The third phase proposal also includes “$300 billion in small business loans, $50 billion for the airline industry and $150 billion for other ‘severely distressed’ industries.” CBS News stated that a “senior administration official confirmed” this report.

3/14/20: This past week, Live Action News reported that Speaker of the House, Rep. Nancy Pelosi (D-Calif.), was allegedly attempting to pass a coronavirus relief bill without the protections of the Hyde Amendment, which bans federal funds from being used for abortions. An unnamed White House official had referred to the bill as a potential “slush fund,” for the abortion industry. With various abortion industry power players insisting that abortion should be made more accessible during this time of crisis — and some worrying that unintended pregnancies will skyrocket due to potential quarantine — the importance of ensuring that abortion was not funded in the name of coronavirus “relief” became more evident. Federal funding of abortions is not supported by the majority of Americans.

In the very early morning hours, a second relief bill — on the heels of the first, an $8.3B spending bill  to address the COVID-19 pandemic — was passed in the House of Representatives by a vote of 363-40-1. CNBC reports that President Trump urged Republicans to join with Democrats to pass the bill. According to the news outlet, “House Speaker Nancy Pelosi has mentioned the need to pass a third measure to respond to the outbreak.”

Despite the earlier controversy surrounding Pelosi’s move to pass relief without Hyde protections, in the end, the health provisions that passed were targeted to COVID-19 without including unrelated treatments. This ensured that none of the federal funding going toward the COVID-19 epidemic will be used to pay for abortions.

READ: Coronavirus panic exposes society’s selective concern about human life

Other Republican provisions that were included in the House bill were ensuring that testing for coronavirus remains free for Americans, providing a tax credit to employers to financially assist working Americans who may become ill or who otherwise cannot work due to quarantine or caregiving, increased access to telehealth services for those on Medicare, and more. 

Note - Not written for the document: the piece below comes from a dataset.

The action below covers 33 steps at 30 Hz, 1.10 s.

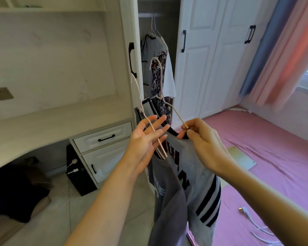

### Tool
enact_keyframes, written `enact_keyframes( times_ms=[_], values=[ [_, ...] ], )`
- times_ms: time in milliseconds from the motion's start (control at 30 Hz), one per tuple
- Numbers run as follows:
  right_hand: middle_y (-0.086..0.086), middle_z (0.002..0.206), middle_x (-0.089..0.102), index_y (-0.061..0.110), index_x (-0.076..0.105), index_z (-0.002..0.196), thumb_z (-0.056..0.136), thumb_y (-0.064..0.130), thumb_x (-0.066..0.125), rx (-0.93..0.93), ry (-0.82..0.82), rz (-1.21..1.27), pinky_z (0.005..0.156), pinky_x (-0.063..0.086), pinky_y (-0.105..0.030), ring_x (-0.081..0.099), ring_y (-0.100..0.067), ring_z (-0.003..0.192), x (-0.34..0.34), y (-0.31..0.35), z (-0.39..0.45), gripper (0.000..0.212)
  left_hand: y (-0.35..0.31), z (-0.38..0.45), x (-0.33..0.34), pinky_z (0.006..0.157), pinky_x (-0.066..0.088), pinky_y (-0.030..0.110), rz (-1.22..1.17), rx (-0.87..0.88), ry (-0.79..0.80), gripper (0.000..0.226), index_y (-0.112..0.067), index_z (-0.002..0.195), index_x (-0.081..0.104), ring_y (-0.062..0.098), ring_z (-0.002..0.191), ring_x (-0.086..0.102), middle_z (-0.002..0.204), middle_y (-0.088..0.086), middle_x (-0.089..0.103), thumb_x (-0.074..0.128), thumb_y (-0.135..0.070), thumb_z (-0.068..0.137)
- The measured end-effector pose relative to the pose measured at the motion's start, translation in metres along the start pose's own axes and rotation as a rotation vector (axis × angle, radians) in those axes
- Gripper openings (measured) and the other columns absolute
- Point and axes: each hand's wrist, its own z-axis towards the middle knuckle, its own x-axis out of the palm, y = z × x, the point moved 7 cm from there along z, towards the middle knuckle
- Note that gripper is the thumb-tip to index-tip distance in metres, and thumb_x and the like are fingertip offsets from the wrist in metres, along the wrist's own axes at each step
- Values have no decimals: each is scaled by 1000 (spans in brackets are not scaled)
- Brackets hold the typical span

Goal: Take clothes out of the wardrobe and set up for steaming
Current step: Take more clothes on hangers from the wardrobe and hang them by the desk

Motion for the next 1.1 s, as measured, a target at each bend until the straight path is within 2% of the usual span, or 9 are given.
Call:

According to a document from the Appropriations Committee, the bill “provides an additional $2.5 billion in emergency supplemental appropriations for the U.S. response to coronavirus.” The bill includes, according to the document:

  • $1.2 billion to help cover the costs of coronavirus testing, including $142 million to eliminate copay requirements for servicemembers and veterans. 
  • $1.25 billion to provide emergency nutritional assistance for senior citizens, women, children, and low-income families, including: 
  • $500 million for the Special Supplemental Nutrition Program for Women, Infants, and Children; 
  • $400 million for the Emergency Food Assistance Program; 
  • $100 million for the food assistance block grant programs of Puerto Rico, American Samoa, and the Northern Mariana Islands; and 
  • $250 million for senior nutrition programs, including: 

$160 million for home-delivered meals, 

$80 million for meals at senior centers, and 

$10 million for meal services for Native Americans. 

  • The bill also includes several authorizing provisions with mandatory spending impacts, including increased funding and flexibility to provide low-income children with access to food when local school districts close. 
  • $15 million for the Internal Revenue Service to administer tax credits in the bill. 

The bill now moves to the Republican-majority Senate for approval.